L’estimation de la date des mélanges génétiques a été fait avec les méthodes ROLLOFF et ALDER. Les valeurs obtenues sont situées entre 2000 et 3000 ans. Cependant, si dans la réalité plusieurs épisodes de mélanges génétiques ont eu lieu, ces méthodes estiment seulement l’épisode le plus récent. Or l’analyse avec le logiciel ADMIXTURE, montre que la composante Ethiopique se retrouve à hautes fréquences dans toutes les populations de la corne de l’Afrique. Elle doit probablement être la plus ancienne. Ensuite la composante Nilo-Saharienne se retrouve dans toutes les populations sauf les Ari Blacksmiths. Enfin la composante Ethio-Somalienne se retrouve dans toutes les populations parlant un langage Couchitique, Sémitique, ou Omotique. Les composantes Arabes, Eurasienne et Niger-Congo sont respectivement de moins en moins largement distribués parmi les populations de la corne de l’Afrique.

Les dates de divergence entre les différentes composantes ont été estimées. Ainsi la composante Ethio-Somalienne est estimée avoir divergé avec les autres composantes il y a environ 23.000 ans. Cette composante ne contient pas l’allèle de tolérance au lactose incluse dans la composante Arabe et qui a émergé il y a environ 4000 ans. Le mélange génétique correspondant à la composante Ethio-Somalienne correspond donc à l’arrivée d’une population non Africaine dans la corne de l’Afrique à une date située entre 23.000 et 4.000 ans. Elle a été suivie par l’arrivée d’une autre population non Africaine en provenance de la péninsule arabique apportant la tolérance au lactose et les langages sémitiques il y a environ 3000 ans.

L’agriculture est arrivée dans la corne de l’Afrique il y a au moins 7000 ans. La population devait être déjà élevée à cette époque. Pour que l’influence de la migration Ethio-Somalienne soit suffisamment importante, on suppose qu’elle est arrivée à une date correspondant à une population de faible importance et donc située avant le néolithique. Les données paléo-climatiques indiquent que cette migration a du arriver soit avant le Dernier Maximum Glaciaire situé il y a environ 21.500 ans, soit entre le Dernier Maximum Glaciaire et le Dryas récent situé il y a environ 12.000 ans.

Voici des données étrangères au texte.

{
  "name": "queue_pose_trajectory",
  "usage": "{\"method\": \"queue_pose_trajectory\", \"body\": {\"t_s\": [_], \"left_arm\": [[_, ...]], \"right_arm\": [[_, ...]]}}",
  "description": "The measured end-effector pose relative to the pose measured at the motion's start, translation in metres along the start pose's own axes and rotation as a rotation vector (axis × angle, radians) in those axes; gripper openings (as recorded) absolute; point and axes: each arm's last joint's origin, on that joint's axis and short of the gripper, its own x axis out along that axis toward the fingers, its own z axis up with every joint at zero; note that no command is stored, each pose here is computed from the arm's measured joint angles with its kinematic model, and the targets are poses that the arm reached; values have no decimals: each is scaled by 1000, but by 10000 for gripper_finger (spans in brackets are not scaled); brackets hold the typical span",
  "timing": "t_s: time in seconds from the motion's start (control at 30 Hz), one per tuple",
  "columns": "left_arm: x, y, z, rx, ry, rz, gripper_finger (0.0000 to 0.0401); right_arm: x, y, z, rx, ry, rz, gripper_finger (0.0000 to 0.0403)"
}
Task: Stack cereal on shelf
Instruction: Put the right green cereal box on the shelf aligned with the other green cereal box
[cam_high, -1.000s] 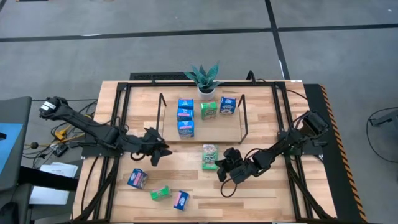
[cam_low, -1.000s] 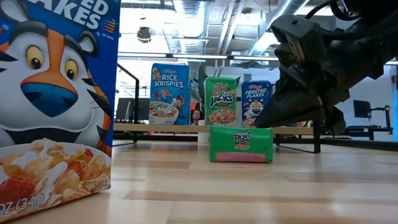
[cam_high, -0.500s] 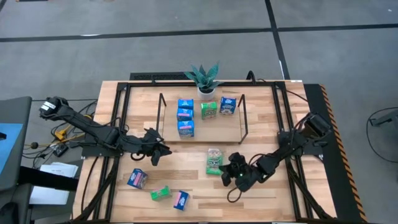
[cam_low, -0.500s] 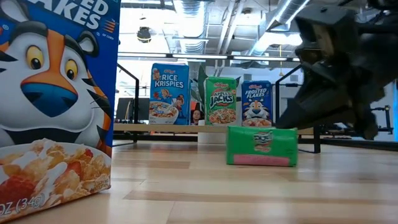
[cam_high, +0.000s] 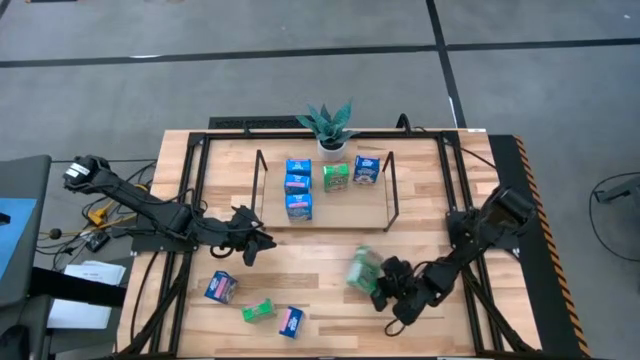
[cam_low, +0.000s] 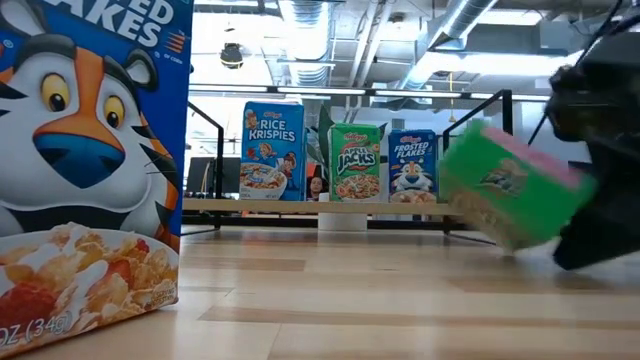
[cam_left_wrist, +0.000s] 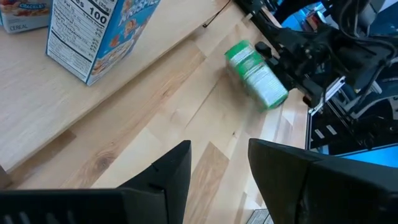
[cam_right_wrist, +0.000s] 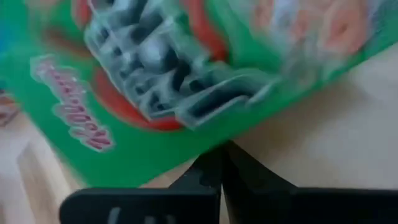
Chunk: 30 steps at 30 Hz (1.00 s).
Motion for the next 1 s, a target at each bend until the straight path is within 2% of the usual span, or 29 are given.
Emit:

La composante Maghrébine dans la population d’Afrique du Nord correspond également à une migration correspondant à un retour en Afrique d’une population ouest asiatique. Une unique migration préhistorique conduisant à l’arrivée de la composante Maghrébine en Afrique du Nord et à l’arrivée de la composante Ethio-Somalienne dans la corne de l’Afrique est la solution la plus parcimonieuse. Les lignages mitochondriaux M1 et U6 pourraient correspondre à cette migration. U6 est situé principalement au Maghreb et M1 dans la corne de l’Afrique. Cependant, récemment une étude a montré que ces deux haplogroupes ont suivi une histoire différente, la migration U6 étant antérieur d’environ 10.000 ans à la migration M1.

En résumé, la majorité de l’ascendance non Africaine des populations de la corne de l’Afrique vient d’une composante Ethio-Somalienne qui se retrouve principalement dans les populations parlant une langue Couchitique ou Sémitique. Cette arrivée est datée du paléolithique et pourrait correspondre à l’arrivée des langues Afro-Asiatiques. Une migration plus récente datée d’environ 3000 ans expliquerait l’arrivée des langages Ethiosémitiques dans la corne de l’Afrique.